### Assigned task
Search through the entries for the word "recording" and copy every line that has it.

Data extracted from a collection:
================

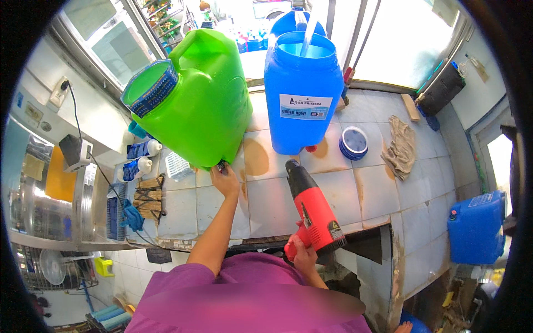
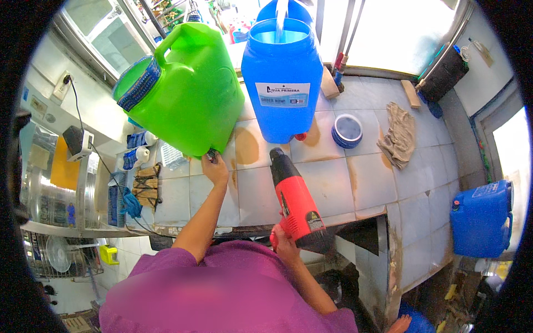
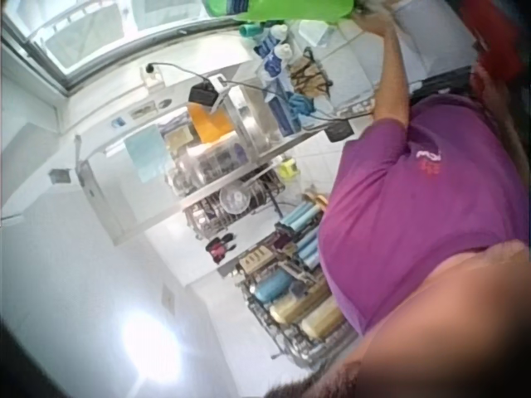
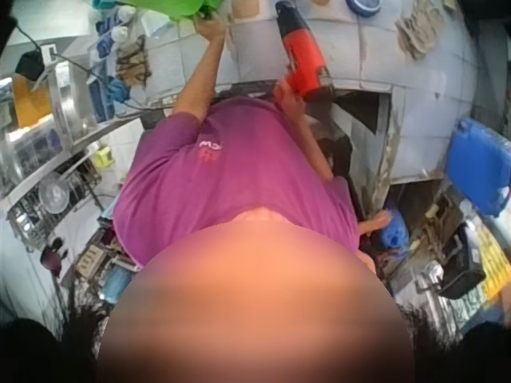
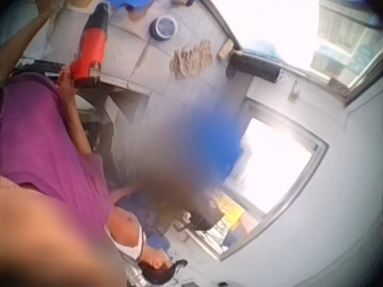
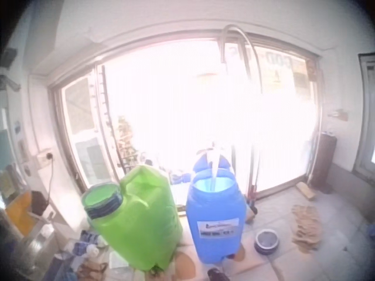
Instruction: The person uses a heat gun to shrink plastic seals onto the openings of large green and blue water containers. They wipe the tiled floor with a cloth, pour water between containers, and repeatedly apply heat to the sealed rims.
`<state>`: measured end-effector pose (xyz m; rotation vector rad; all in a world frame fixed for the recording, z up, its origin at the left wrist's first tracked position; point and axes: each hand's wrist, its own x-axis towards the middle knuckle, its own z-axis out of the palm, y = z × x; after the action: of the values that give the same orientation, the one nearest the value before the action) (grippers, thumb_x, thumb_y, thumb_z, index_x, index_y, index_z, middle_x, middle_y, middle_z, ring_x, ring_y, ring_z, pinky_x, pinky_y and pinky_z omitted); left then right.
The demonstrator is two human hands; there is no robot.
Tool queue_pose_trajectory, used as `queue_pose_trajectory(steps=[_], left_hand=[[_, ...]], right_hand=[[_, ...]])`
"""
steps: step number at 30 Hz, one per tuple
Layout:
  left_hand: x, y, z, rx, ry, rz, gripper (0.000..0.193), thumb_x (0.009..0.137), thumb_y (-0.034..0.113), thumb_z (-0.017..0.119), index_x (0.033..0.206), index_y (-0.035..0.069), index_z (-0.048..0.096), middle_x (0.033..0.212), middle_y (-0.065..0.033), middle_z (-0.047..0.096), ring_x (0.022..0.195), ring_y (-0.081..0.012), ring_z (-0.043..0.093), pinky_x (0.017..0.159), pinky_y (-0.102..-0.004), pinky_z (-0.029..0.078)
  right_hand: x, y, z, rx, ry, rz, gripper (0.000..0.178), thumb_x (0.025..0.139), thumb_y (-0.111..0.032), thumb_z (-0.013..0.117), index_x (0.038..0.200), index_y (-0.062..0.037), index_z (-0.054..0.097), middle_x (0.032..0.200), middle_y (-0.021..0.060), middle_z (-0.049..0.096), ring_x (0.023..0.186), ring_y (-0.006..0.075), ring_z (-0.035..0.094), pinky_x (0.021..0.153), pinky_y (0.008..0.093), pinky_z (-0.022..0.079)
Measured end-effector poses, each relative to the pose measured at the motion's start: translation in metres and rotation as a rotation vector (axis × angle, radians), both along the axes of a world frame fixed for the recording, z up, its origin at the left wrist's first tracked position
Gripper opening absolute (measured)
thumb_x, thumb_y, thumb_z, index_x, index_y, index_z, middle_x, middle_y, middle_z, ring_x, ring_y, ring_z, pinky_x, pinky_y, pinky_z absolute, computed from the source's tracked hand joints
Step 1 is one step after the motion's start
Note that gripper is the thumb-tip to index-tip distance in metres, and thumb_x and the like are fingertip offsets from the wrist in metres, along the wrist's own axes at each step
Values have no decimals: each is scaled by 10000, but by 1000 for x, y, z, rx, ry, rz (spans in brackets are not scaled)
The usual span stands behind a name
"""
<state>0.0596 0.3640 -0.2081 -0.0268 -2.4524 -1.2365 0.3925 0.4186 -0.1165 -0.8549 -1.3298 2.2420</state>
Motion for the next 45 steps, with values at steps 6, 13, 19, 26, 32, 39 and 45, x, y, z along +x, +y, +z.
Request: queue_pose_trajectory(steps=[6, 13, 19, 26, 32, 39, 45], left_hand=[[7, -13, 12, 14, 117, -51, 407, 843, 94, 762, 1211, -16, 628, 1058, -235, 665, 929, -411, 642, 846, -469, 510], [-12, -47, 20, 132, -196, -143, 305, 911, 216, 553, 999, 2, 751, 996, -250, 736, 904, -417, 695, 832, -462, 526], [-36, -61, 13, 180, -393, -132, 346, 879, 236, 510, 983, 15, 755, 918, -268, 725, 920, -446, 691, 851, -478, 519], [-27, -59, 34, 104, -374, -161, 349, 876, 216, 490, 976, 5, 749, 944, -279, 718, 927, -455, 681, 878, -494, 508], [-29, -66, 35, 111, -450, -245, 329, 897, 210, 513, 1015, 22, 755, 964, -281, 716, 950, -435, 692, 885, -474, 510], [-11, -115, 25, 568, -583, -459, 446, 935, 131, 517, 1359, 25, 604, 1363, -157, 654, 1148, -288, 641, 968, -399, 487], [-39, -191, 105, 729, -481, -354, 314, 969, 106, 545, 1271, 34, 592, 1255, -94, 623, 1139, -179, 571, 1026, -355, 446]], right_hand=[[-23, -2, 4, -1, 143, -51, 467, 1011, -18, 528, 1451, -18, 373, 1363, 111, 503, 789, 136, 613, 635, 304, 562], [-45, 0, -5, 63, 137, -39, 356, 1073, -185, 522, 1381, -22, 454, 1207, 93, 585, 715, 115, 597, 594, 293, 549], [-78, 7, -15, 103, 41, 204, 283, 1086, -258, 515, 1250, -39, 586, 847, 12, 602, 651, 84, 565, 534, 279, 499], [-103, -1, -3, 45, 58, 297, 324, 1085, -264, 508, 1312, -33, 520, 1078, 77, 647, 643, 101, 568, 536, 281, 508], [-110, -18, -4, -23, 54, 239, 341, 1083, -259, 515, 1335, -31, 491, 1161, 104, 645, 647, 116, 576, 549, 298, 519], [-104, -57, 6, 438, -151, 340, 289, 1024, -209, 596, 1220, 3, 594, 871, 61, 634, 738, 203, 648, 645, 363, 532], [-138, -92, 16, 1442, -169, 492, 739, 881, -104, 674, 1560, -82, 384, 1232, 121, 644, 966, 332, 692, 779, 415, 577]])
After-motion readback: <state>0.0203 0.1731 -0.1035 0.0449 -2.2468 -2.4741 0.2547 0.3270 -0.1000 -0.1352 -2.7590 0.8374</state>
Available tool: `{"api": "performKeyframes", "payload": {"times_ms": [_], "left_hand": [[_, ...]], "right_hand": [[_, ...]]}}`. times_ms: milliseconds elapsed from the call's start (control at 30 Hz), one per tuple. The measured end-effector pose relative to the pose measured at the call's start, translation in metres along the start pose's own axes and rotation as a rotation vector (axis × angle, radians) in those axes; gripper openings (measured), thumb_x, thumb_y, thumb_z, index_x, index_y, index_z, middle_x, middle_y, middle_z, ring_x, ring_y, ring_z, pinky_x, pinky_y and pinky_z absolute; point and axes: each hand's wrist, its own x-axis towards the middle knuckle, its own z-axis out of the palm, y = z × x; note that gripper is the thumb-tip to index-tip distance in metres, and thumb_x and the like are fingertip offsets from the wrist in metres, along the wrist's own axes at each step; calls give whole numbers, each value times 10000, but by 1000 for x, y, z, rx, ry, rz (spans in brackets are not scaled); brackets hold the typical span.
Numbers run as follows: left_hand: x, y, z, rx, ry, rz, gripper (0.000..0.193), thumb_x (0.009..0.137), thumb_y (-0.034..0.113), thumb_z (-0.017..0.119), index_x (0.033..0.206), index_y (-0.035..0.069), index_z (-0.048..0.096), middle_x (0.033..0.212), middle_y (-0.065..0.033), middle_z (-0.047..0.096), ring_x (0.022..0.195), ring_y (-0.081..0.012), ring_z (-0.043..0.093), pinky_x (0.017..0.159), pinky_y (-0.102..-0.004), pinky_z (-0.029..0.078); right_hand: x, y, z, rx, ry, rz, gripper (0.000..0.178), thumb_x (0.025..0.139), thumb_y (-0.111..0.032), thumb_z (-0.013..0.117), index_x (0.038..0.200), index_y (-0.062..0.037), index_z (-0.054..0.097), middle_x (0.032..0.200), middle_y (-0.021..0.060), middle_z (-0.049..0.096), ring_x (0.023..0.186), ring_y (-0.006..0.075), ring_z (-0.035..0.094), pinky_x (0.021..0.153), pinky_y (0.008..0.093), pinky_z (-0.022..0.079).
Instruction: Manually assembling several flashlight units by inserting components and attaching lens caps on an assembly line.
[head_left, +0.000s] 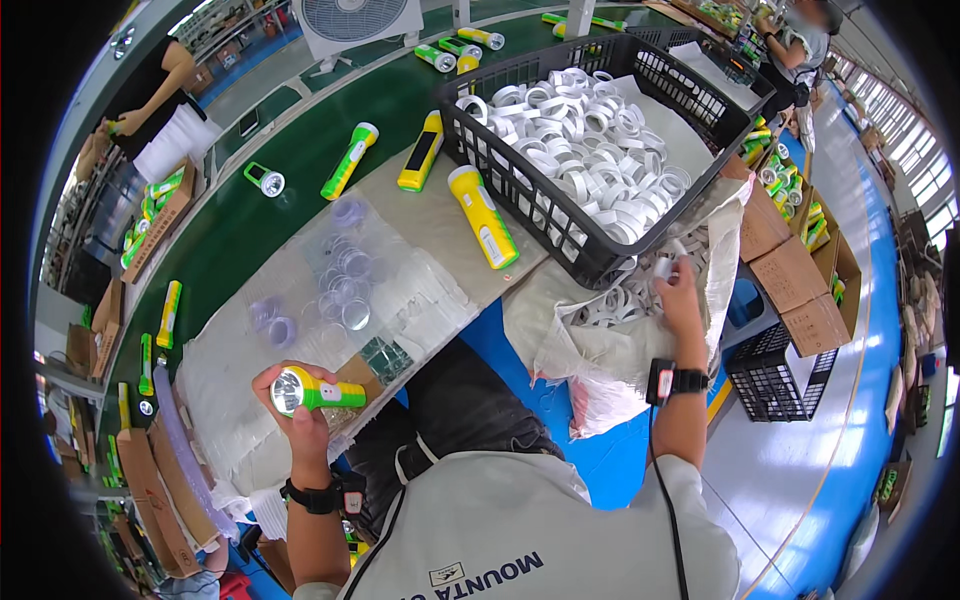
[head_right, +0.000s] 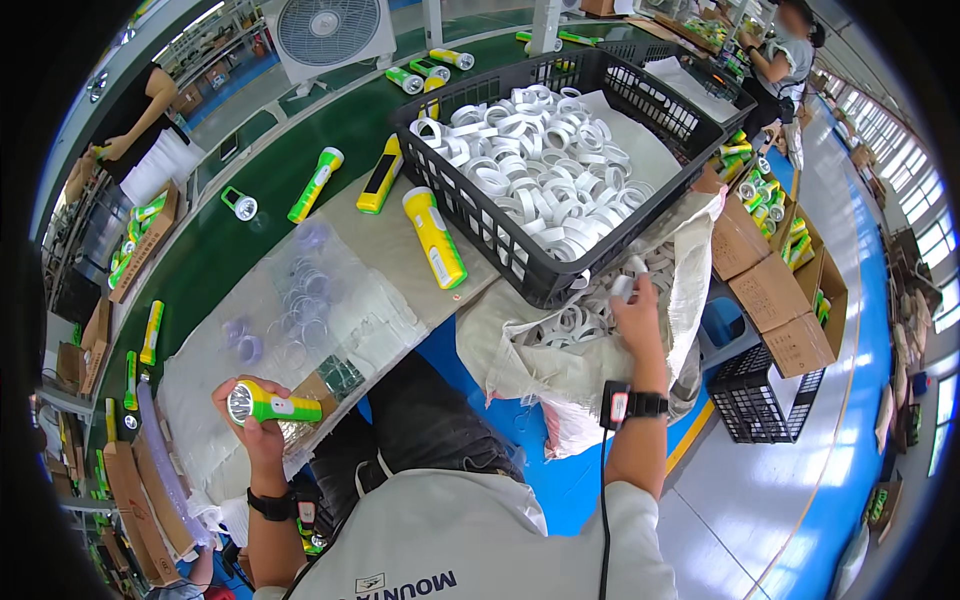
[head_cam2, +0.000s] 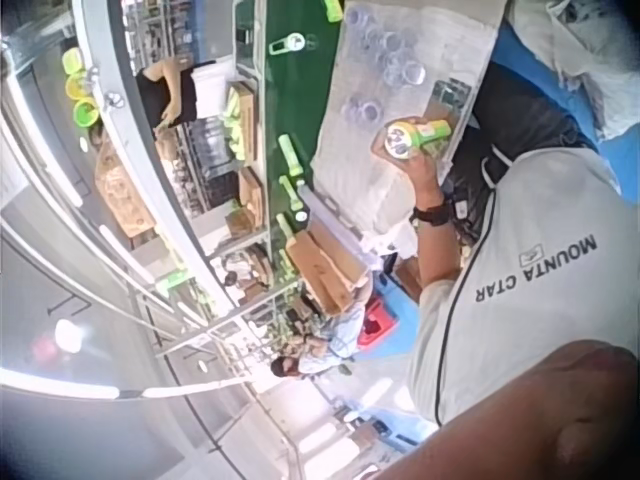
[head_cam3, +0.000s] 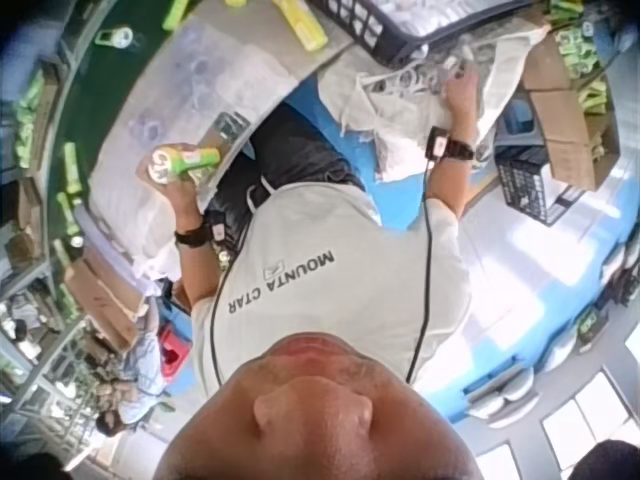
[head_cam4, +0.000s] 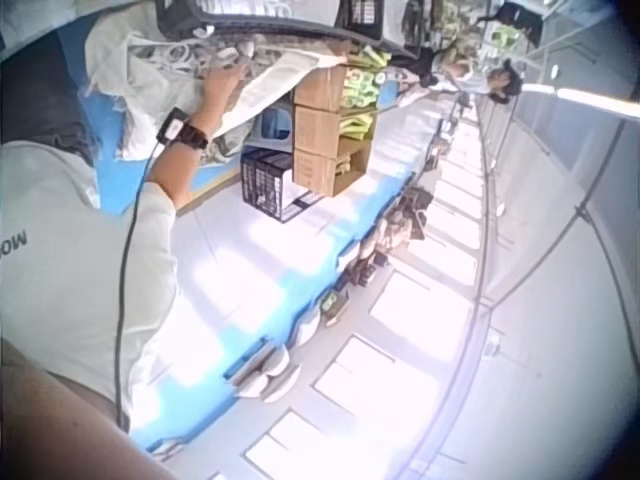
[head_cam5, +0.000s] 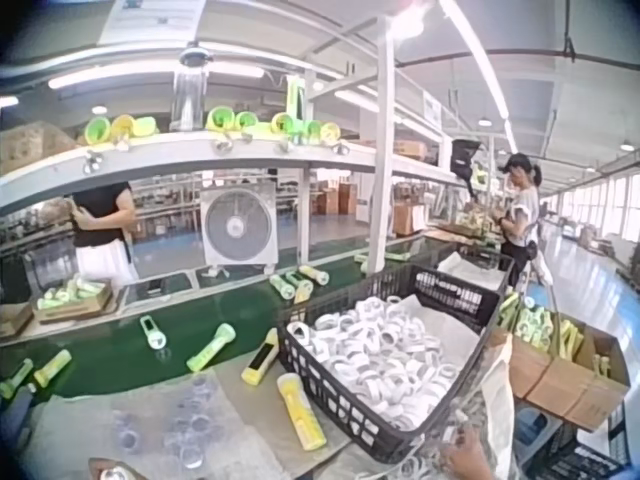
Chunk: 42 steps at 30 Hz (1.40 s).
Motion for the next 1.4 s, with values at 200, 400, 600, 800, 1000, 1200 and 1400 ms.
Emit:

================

### Solution
`<state>`: measured end-effector pose (xyz m; rotation vector rad; all in a world frame fixed for the recording, z up, its origin at the left wrist's first tracked position; point and axes: each hand's wrist, its own x-axis towards the middle knuckle, its own z-axis out of the palm, y = z × x; after the action: of the values that give the same orientation, the one nearest the value before the action) (grippers, thumb_x, thumb_y, thumb_z, index_x, index_y, index_z, middle_x, middle_y, middle_z, ring_x, ring_y, ring_z, pinky_x, pinky_y and pinky_z omitted); left then right.
Measured end-effector poses, each relative to the pose measured at the motion's start: translation in metres and rotation as a rotation vector (axis × angle, radians), both along the axes of a world frame fixed for the recording, z up, its origin at the left wrist's first tracked position

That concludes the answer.